● Required action
Identify all lines of the data containing the string "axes" and copy them.

● Data extract
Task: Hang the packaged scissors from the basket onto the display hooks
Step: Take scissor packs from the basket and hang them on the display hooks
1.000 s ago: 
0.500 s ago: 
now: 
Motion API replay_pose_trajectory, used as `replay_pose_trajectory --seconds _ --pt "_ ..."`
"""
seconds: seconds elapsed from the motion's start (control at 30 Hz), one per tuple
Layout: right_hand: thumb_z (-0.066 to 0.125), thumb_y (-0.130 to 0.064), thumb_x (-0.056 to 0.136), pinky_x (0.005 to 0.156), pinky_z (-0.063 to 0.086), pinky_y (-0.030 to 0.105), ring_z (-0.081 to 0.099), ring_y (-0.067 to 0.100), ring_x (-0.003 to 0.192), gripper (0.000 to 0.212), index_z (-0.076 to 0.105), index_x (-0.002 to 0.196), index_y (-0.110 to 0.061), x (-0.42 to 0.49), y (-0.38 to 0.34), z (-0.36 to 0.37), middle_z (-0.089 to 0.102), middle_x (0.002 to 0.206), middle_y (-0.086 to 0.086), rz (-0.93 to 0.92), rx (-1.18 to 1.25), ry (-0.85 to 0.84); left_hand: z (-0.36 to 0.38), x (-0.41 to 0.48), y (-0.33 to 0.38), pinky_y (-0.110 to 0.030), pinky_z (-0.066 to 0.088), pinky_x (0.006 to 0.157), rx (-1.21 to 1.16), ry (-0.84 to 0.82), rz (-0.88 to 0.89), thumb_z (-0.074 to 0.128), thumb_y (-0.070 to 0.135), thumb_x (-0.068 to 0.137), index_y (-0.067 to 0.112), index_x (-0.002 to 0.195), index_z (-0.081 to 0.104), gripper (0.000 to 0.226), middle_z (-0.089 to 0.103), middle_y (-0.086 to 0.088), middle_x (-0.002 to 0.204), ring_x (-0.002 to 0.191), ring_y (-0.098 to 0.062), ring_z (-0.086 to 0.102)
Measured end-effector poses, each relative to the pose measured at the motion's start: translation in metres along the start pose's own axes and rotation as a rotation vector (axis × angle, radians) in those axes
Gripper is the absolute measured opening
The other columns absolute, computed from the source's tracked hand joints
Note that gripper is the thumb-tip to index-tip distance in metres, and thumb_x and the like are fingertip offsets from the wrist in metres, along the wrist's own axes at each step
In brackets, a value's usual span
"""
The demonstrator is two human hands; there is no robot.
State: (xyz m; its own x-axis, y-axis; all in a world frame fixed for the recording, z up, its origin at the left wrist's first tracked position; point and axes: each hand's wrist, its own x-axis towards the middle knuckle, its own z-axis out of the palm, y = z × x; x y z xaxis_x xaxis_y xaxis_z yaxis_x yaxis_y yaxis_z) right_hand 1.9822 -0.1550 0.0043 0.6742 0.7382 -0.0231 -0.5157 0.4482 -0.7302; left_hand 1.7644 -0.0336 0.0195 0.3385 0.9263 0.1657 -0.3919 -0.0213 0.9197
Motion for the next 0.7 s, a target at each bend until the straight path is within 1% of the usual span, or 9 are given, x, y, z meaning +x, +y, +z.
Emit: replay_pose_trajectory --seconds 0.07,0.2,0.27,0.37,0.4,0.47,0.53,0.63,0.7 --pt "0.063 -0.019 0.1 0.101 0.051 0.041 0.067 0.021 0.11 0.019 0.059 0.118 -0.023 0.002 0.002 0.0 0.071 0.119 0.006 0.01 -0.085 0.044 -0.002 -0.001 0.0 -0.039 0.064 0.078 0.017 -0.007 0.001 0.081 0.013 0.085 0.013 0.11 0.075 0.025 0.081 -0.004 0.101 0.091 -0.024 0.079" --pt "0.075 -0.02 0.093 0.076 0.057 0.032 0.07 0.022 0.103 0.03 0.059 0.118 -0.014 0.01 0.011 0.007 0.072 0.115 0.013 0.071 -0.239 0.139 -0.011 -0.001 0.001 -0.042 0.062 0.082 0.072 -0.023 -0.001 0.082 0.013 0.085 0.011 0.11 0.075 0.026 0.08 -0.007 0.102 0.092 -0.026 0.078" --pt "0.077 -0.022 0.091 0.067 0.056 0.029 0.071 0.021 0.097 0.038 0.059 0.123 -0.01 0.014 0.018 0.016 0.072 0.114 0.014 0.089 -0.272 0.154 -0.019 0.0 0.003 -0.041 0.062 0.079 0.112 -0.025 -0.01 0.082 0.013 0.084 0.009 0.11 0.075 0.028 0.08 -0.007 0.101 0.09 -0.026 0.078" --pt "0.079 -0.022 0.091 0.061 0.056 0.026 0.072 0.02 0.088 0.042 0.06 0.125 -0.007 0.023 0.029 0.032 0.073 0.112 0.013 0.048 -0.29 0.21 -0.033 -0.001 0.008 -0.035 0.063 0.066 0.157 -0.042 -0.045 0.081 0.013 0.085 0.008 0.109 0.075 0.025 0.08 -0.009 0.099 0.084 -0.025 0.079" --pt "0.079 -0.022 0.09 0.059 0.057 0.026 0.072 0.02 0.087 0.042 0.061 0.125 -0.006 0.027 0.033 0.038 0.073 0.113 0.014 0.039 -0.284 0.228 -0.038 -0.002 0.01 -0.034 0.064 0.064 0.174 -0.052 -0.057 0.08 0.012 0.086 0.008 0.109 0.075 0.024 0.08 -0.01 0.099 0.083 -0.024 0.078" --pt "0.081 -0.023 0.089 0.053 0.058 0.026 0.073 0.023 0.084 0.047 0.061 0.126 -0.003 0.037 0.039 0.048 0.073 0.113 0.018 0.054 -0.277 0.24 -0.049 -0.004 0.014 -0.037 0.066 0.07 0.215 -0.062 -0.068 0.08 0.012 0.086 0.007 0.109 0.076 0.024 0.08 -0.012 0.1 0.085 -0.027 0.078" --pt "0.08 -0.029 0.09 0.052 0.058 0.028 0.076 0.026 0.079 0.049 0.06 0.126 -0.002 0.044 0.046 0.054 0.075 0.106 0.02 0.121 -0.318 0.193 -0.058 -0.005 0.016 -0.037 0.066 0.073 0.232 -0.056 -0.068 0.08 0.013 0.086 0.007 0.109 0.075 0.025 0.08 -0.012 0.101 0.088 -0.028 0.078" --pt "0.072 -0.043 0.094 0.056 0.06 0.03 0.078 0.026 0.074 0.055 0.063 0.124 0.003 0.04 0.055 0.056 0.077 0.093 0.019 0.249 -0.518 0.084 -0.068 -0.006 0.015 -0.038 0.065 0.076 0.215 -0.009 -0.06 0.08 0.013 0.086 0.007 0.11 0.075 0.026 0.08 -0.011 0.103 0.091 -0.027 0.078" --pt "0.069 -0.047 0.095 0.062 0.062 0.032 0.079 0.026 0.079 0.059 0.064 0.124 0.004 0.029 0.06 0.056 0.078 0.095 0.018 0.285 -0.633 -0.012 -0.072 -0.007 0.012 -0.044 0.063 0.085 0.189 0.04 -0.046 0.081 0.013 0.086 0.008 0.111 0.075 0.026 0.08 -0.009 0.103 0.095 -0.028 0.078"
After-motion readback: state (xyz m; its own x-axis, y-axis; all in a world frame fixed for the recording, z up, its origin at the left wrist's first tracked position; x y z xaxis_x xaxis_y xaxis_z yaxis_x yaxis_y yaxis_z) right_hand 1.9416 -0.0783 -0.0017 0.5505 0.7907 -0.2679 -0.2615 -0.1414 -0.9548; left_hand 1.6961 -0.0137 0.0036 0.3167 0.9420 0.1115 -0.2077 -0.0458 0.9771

● Response to the exercise
Measured end-effector poses, each relative to the pose measured at the motion's start: translation in metres along the start pose's own axes and rotation as a rotation vector (axis × angle, radians) in those axes
Note that gripper is the thumb-tip to index-tip distance in metres, and thumb_x and the like are fingertip offsets from the wrist in metres, along the wrist's own axes at each step
State: (xyz m; its own x-axis, y-axis; all in a world frame fixed for the recording, z up, its origin at the left wrist's first tracked position; point and axes: each hand's wrist, its own x-axis towards the middle knuckle, its own z-axis out of the palm, y = z × x; x y z xaxis_x xaxis_y xaxis_z yaxis_x yaxis_y yaxis_z) right_hand 1.9822 -0.1550 0.0043 0.6742 0.7382 -0.0231 -0.5157 0.4482 -0.7302; left_hand 1.7644 -0.0336 0.0195 0.3385 0.9263 0.1657 -0.3919 -0.0213 0.9197

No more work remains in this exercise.